Records drawn from a dataset
--- START ---

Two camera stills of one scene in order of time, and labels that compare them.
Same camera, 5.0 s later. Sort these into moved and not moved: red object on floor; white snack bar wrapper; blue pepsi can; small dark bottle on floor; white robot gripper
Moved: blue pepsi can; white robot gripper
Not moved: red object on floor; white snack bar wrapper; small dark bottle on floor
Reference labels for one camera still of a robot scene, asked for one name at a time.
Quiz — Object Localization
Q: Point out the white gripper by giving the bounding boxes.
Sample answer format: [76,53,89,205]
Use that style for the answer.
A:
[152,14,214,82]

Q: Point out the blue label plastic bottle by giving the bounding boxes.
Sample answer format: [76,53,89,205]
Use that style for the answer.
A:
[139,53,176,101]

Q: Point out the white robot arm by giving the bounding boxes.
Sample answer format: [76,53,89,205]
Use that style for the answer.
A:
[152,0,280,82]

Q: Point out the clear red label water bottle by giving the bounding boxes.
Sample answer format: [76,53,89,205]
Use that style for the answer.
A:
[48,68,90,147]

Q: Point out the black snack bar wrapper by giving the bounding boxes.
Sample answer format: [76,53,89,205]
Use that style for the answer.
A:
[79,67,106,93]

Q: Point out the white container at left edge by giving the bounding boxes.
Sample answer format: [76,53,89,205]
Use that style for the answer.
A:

--- END ---

- **Task requirements**
Reproduce exactly the lines from the one containing "Q: Point out the white gripper" through the last line of the records, both included, and nothing else.

- **Solution to this task**
Q: Point out the white gripper by giving the bounding boxes.
Sample answer format: [76,53,89,205]
Use that style for the answer.
A:
[152,14,214,82]

Q: Point out the blue label plastic bottle by giving the bounding boxes.
Sample answer format: [76,53,89,205]
Use that style for the answer.
A:
[139,53,176,101]

Q: Point out the white robot arm by giving the bounding boxes.
Sample answer format: [76,53,89,205]
Use that style for the answer.
A:
[152,0,280,82]

Q: Point out the clear red label water bottle by giving the bounding boxes.
Sample answer format: [76,53,89,205]
Use that style for the answer.
A:
[48,68,90,147]

Q: Point out the black snack bar wrapper by giving the bounding boxes.
Sample answer format: [76,53,89,205]
Use that style for the answer.
A:
[79,67,106,93]

Q: Point out the white container at left edge by giving the bounding boxes.
Sample answer format: [76,53,89,205]
Use that style for the answer.
A:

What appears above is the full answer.